You find him where you left him three years ago—perched on his fire escape with that riddle of a tattoo between his shoulder blades. The sphinx, wings spread, asking questions you never knew how to answer. His skin's gone translucent in the meantime, like something washed out by too many days inside.

"You came," he says, and doesn't turn around.

"You asked." You join him on the rusted metal, setting a grocery bag between you. The building's shadow stretches across the city, that particular orange hour when everything looks like it might be forgiven.

He's thinner than you remember. The vitamin bottles on his kitchen table—D, B12, something that tastes like chalk—have multiplied like small armies. His hands shake when he lifts the tumbler of water you've brought, condensation slick on the glass.

"The riddle," you say, because you've never been good at not saying things. "The sphinx. What walks on four legs, then two, then—"

"Then three," he finishes, turning. His eyes are the same, which feels unfair somehow. "The answer's a man. But the real question is who's carrying him."

Something twists in your chest. You're thirty-four and your best friend is dying and you're arguing about Greek mythology on a fire escape in Queens.

"I'm not carrying anyone."

"Aren't you?" His smile's tired, fond, terrible. "You show up with oranges and vitamins. You sit in hospitals. You come when I call. That's not friendship. That's palliative care."

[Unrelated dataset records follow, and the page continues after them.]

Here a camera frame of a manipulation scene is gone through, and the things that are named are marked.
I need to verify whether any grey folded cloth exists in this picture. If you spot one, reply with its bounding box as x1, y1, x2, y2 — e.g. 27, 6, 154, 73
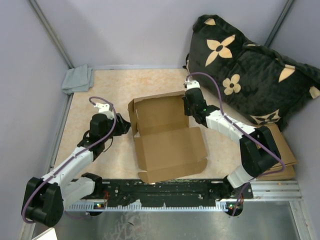
61, 64, 94, 95

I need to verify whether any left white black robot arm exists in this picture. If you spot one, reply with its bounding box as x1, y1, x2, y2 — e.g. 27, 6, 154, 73
21, 113, 131, 227

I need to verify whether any aluminium frame rail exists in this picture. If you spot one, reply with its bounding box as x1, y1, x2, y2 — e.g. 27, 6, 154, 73
19, 180, 316, 240

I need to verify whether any brown cardboard box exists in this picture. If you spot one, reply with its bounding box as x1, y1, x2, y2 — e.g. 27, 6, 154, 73
127, 91, 208, 184

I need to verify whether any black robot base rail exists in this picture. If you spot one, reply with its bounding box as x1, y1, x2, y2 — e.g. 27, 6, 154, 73
82, 179, 253, 207

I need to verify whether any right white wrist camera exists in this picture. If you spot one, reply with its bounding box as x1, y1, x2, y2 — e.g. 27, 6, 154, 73
183, 77, 200, 90

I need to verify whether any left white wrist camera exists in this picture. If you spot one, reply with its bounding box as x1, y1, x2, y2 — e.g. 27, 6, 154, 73
94, 103, 115, 120

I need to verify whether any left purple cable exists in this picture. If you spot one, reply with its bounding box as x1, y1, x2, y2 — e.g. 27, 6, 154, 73
21, 96, 117, 224

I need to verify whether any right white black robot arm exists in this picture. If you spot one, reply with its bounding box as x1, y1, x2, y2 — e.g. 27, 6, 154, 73
182, 88, 284, 198

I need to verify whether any white paper corner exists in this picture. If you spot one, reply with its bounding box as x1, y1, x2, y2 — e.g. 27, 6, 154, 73
32, 227, 58, 240

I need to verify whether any black plush flower-pattern bag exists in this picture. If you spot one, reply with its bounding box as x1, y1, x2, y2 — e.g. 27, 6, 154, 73
185, 14, 320, 130

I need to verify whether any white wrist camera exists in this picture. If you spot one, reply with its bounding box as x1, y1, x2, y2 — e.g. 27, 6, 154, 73
94, 103, 115, 120
183, 77, 200, 90

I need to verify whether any large flat folded cardboard box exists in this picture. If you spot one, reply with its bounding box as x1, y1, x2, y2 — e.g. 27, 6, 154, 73
257, 166, 296, 181

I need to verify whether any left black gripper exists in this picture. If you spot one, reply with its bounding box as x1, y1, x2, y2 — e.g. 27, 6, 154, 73
101, 113, 132, 142

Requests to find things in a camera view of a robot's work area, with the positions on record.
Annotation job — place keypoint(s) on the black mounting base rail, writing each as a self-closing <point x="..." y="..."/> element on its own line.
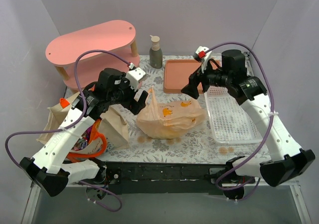
<point x="130" y="177"/>

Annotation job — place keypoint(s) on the pink three-tier shelf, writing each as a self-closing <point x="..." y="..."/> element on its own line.
<point x="84" y="53"/>

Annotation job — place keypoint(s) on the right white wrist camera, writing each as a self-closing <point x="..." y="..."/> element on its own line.
<point x="203" y="56"/>

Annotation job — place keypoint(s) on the white plastic basket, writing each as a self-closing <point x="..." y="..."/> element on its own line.
<point x="230" y="125"/>

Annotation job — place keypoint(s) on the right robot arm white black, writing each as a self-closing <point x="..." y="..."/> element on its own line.
<point x="288" y="158"/>

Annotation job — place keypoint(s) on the snack packets in tote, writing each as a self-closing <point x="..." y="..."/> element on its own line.
<point x="90" y="142"/>

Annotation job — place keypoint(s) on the grey pump soap bottle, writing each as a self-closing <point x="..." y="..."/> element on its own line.
<point x="155" y="53"/>

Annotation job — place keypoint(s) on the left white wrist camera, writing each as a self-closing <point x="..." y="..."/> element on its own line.
<point x="135" y="76"/>

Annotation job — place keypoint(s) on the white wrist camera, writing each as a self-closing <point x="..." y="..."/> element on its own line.
<point x="203" y="56"/>
<point x="135" y="76"/>

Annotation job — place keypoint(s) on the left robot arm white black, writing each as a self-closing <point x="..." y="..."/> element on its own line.
<point x="85" y="110"/>

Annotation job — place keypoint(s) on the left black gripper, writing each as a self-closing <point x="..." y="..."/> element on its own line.
<point x="133" y="98"/>

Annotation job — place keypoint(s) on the terracotta plastic tray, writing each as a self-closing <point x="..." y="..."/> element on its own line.
<point x="176" y="74"/>

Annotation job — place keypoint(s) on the orange plastic grocery bag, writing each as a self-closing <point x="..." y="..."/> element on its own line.
<point x="169" y="120"/>

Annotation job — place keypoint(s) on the beige canvas tote bag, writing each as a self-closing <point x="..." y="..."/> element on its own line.
<point x="113" y="128"/>

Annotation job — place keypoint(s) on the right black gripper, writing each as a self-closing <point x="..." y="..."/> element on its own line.
<point x="202" y="77"/>

The orange sits between you, bright against the rust. You peel it because your hands need something to do. The spray hits your wrist, citrus-sharp. You offer him a segment and he takes it, but his fingers barely press against yours.

"Maybe," you say, "maybe friendship is just caring that happens to last until the end."

He considers this, chewing slowly. The sun's going down now, the orange light turning everything gold and improbable.

"Then what's after?" he asks. The sphinx on his back seems to wait, wings poised for an answer you don't have.

You watch the water tower across the street catch the last light, its bulbous shape strangely tender against the darkening sky.

"After," you say, "someone else carries me."

He laughs, startled, and the sound catches in his throat like hope.

"Fair," he says. "That's fair."

You sit there as the city lights come on below, suspended in that particular moment between knowing and losing, holding an orange like a promise you're not ready to break.